My Reflections: The World Health Summit 2021 — Global Health Development is not a Zero Sum Game

Written by Dr. Sarbani Chakraborty, Senior Advisor at the Health Finance Institute. This blog post was originally published via LinkedIn.

As a German citizen, I have become increasingly proud of the annual World Health Summit — as it grows in its prestige and importance as a key geopolitical gathering of Global Health Experts. This year — in its hybrid form — it delivered on its promise with a twin focus on topics of global importance — of course COVID-19. But then also digital — after all, was that not the key lesson from COVID-19? The world went digital and we survived (ok, it also took a mental toll on all of us at times, so it is not a 100 percent rosy picture).

So what did I learn from the WHS? I am a health economist — so I tend to put an economist´s lens on things. And my conclusion was — — we have to stop thinking of global health development as a ZERO SUM GAME. A zero sum game in economics simply means that there are winners and losers. Dr. Sanjeev Arora, the Founder of Project ECHO (Extension for Community Health Outcomes) (by the way one of my favorite global health programs) mentioned this… and then I started thinking: he has a point but this concept can be applied more broadly to global health in COVID times.
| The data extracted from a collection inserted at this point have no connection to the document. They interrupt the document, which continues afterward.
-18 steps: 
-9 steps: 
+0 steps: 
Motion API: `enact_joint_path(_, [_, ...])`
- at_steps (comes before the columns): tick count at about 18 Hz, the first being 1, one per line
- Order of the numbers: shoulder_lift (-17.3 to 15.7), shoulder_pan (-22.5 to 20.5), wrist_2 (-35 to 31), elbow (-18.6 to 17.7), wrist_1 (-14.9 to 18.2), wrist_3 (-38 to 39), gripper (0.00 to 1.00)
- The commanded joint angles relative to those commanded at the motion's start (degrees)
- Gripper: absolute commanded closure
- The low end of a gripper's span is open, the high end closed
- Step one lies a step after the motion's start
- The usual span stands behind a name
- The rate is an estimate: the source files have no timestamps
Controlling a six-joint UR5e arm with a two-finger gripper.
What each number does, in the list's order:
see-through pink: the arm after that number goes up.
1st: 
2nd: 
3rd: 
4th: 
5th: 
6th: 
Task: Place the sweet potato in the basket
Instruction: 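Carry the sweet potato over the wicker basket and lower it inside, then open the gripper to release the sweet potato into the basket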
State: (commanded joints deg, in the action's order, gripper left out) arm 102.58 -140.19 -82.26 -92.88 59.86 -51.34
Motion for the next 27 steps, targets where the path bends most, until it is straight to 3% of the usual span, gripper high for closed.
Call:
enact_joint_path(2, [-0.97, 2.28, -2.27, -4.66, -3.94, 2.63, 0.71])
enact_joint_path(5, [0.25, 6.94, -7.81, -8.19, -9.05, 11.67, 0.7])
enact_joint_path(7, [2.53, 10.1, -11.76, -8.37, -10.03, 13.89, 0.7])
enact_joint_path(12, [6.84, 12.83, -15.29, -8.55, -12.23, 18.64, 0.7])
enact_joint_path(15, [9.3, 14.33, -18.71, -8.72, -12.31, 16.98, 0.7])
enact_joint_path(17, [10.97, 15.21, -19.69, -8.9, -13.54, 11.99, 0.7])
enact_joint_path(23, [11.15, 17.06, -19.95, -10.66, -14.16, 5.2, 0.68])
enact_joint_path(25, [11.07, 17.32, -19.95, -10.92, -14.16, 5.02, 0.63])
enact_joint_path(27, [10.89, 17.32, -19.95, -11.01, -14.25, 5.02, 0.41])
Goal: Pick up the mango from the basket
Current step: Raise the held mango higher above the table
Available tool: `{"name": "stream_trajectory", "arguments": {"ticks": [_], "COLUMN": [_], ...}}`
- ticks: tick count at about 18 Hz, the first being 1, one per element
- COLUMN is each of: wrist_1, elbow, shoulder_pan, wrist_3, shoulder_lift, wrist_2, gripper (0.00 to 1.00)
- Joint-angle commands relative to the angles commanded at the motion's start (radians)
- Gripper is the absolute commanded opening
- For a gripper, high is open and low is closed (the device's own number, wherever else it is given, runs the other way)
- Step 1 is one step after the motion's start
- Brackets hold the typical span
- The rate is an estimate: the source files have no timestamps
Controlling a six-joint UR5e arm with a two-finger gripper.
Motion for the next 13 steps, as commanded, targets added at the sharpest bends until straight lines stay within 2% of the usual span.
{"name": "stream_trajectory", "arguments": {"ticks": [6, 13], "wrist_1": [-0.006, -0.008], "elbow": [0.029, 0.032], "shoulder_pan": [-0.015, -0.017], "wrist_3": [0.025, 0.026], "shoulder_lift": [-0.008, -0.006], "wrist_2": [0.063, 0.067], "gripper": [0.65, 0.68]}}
So in global health, we have tended to create winners and losers by setting it up as a disease agenda, or topic agenda. Money is a scarce and limited commodity — so how we invest it creates winners and losers. But the Sustainable Development Goal 3 (SDG 3) is about promoting health and well-being. And health and well-being dwells in every person. People often suffer from multiple diseases (comorbidities) so a NON ZERO SUM game would be to personalize care and focus on the person, irrespective of whether the person is suffering from TB, malaria, CVD, respiratory illness… the list goes on. And let´s prevent and manage diseases — before people get seriously ill. So that there is indeed money in the system for those who get seriously ill and need it — irrespective of whether it is communicable, non-communicable or rare. Investing in community and primary health care systems would be a way to do that. Yet, the COVID-19 pandemic showed us how fragile primary and community health systems still are in most countries.

The Zero Sum Game dilemma continues when we talk about health systems — building pandemic preparedness, Universal Health Coverage, vertical versus horizontal approaches, integrated people-centered health care services. For health financing folks that focus on the mobilization, pooling and allocation of resources, the multitude of health systems initiatives can create confusion. In the process we also create our winners and losers.

The danger of focusing on the TOPIC of the DAY is we get side tracked in our efforts to focus on the BASICS. So, my plea to the global health community is please stay focused on UNIVERSAL HEALTH COVERAGE — effective coverage and financial protection. And then we need to layer this basic principle with COMMON GOODS FOR HEALTH (environmental regulation, epi surveillance, disaster preparedness, AMR, safe roads and sanitation.. to name a few). These are indeed global public goods — many of which — have cross-border implications if not tackled as a collective, global topic and the private sector is often not interested in investing in these goods without clearly defined and regulated public-private partnerships.

So how do we align the disease agenda or topic specific agenda with the health systems agenda… by setting up clearly identified and defined tracers. Pandemic response is a huge tracer — — but do we have the minimum data set to track this effectively and even if the indicators are tracked, are joint accountability systems set up to take action? For diseases — tracers need be aligned to top disease burden and UHC indicators. After all the rapid growth of digital is about making data collection, reporting and taking action faster and better without creating winners and losers in the process.

So maybe I am simplifying things but has the COVID-19 pandemic not taught us what happens when the BASIC things fail and a virus is able to travels miles across countries without anyone noticing? Global health is likely to get even more complex in the future — therefore, we as the global health community have a responsibility to simplify, structure and take fast action by focusing on the TOP WINNABLE AGENDAS IN GLOBAL HEALTH. This is my list — (i) Universal health financing to (2) cover a basic package of health services, delivered through a strong primary and community based system, (3) streamlined hospital and diagnostic infrastructure and systems through hub and spoke models linked to primary and community systems, (4) maximum digital development and connectivity between financing and delivery of health services, public health planning and disease surveillance, (5) Health workers, health workers, health workers, (6) strong disease surveillance, tracking, reporting systems, and (7) a system for health where all players are brought along — whether public or private to drive the same outcomes which means more stewardship by governments, more accountability and more metrics and measurement. What are your top winnable agendas in Global Health?